L’Aquila, il sindaco Biondi: «La vittoria di Marsilio in Abruzzo apre nuovi scenari»

mercoledì 13 febbraio 17:14 - di Paolo Sturaro

In Abruzzo un risultato importante, quello delle Regionali. Una svolta. «È stato un successo straordinario», afferma Pierluigi Biondi, sindaco dell’Aquila. E sottolinea come sia la prima volta, nella sua storia politica, che Fratelli d’Italia esprima un governatore.

Il centrodestra riconquista la Regione Abruzzo dopo cinque anni. Che valore hanno questi elementi?

Stiamo parlando di un successo straordinario che, almeno sotto il punto di vista delle percentuali, è andato anche oltre ogni più rosea aspettativa, con il centrosinistra staccato di 17 punti e di ben 28 il Movimento Cinquestelle. La coalizione, composta dai partiti tradizionali e formazioni civiche, ha dimostrato di poter raggiungere qualsiasi risultato e l’Abruzzo ne è una dimostrazione plastica. A questa si aggiunge l’enorme soddisfazione di vedere un presidente, Marco Marsilio, espressione di Fratelli d’Italia che quando è chiamata in causa mette a disposizione degli alleati le migliori competenze ed esperienze.

Che presidente di Regione sarà Marco Marsilio?

Conosco Marco Marsilio da tempo, ci unisce un rapporto di amicizia e militanza che mi consente di dire che è il miglior presidente che l’Abruzzo potesse avere. È un maratoneta, quindi è abituato a faticare e confrontarsi con sfide dure come può essere guidare una regione meravigliosa ma complessa come l’Abruzzo.

Non è un mistero che Pierluigi Biondi, che per un periodo sembrava potesse essere l’aspirante presidente, è stato uno dei principali sostenitori della candidatura di Marsilio.

È vero. C’era la possibilità che fossi candidato alla presidenza ma, dopo un confronto con il presidente Meloni, ho ritenuto giusto continuare nel mio lavoro di sindaco. Quando mi è stato chiesto quale potesse essere la personalità in grado di riunire le forze del centrodestra intorno a un progetto unitario e vincente non ho avuto dubbi nell’indicare quello di Marco Marsilio.

Lei è sindaco dell’Aquila e rappresenta Fratelli d’Italia.
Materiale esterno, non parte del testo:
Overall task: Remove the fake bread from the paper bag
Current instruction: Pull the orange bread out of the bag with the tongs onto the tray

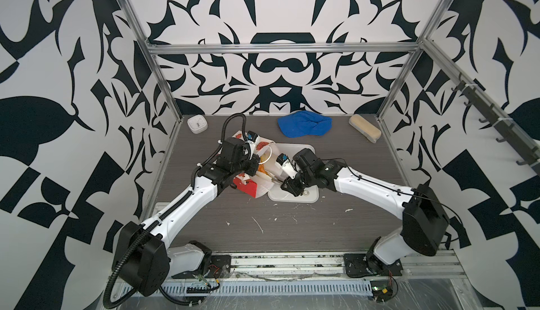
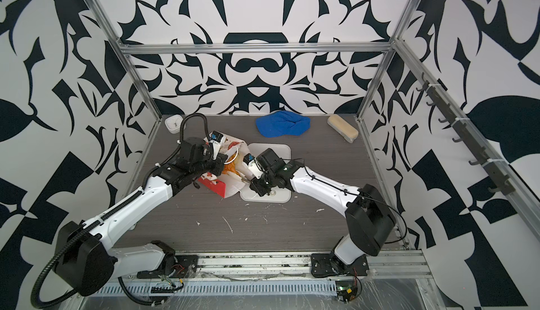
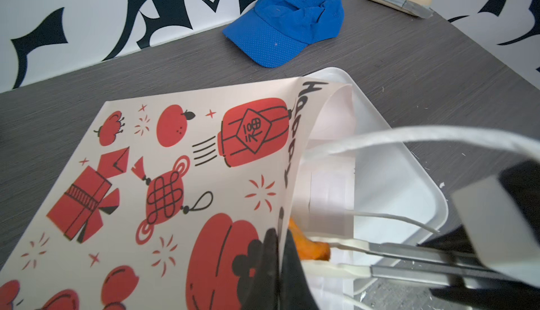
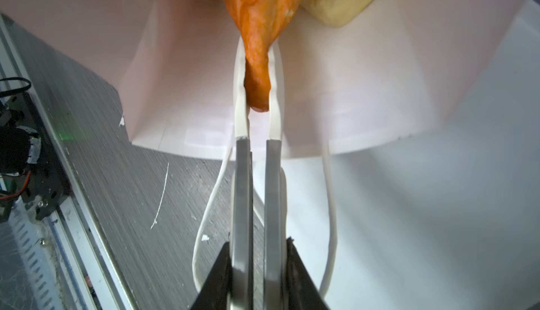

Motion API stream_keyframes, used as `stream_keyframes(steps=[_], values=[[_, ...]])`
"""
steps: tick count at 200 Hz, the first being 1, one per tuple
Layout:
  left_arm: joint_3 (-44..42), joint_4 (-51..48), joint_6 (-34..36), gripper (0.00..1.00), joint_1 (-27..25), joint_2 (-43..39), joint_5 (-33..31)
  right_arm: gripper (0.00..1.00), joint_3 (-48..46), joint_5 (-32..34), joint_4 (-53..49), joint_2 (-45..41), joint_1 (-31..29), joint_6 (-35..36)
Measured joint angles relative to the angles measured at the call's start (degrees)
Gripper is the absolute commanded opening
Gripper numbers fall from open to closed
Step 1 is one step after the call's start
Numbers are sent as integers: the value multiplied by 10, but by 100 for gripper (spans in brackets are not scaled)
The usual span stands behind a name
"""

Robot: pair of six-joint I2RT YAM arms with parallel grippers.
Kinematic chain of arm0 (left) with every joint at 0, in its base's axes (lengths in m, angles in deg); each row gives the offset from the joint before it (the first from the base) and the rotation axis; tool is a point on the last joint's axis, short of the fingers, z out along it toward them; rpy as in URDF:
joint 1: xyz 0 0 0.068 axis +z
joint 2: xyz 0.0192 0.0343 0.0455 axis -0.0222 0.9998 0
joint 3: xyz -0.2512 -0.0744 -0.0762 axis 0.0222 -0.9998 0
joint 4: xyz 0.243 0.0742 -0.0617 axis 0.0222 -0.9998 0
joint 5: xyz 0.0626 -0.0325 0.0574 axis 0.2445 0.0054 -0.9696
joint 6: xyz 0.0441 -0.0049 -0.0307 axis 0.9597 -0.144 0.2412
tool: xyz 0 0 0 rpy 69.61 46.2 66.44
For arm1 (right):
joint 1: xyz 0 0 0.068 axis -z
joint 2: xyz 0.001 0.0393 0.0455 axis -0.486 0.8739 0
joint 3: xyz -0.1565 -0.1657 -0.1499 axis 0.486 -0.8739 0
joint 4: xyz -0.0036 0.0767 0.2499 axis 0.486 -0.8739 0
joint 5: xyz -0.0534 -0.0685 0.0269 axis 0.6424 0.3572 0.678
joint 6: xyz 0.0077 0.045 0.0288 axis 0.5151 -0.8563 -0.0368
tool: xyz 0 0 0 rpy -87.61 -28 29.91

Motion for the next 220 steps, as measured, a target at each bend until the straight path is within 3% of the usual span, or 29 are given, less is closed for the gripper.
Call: stream_keyframes(steps=[82, 158, 185, 220], values=[[3, 26, -25, 2, -1, 30, -67, 21, -101, 6, -65, -193, 17, -66], [3, 37, -38, 2, -1, 38, -121, 22, -164, 16, -125, -374, 90, -134], [1, 37, -38, 2, 0, 34, -132, 22, -171, 17, -124, -384, 124, -142], [-1, 34, -38, 3, 0, 5, -136, 23, -201, 0, -83, -310, 151, -150]])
Nella sua città e nella provincia aquilana Fdi ha raggiunto percentuali importanti superiori ad altri territori abruzzesi. Come vanno letti questi dati?

Vuol dire che quando Fratelli d’Italia è chiamata ad amministrare lo fa bene e che nell’ambito della coalizione non cresce solo la Lega. Su base provinciale il partito ha conquistato l’11,7 per cento e nel capoluogo abruzzese il 14,6 ma ci sono esempi di altri Comuni in cui Fratelli d’Italia ha raggiunto percentuali clamorose come Trasacco, 52,6 per cento, o Navelli con il 45,5.

L’Aquila e l’Abruzzo sono il laboratorio del nuovo centrodestra italiano?

Sicuramente le esperienze che sono state fatte in questa terra sono e saranno un esempio di buon governo dalle quali il centrodestra può ripartire per riconquistare la guida del Paese. Come è stato detto il voto abruzzese non avrà ripercussioni sul piano nazionale, ma si tratta di un’esperienza che, in attesa delle tornate elettorali che riguardano le altre regioni, non si potrà non tener conto per ricostituire un’alleanza credibile, di qualità e, soprattutto, vincente.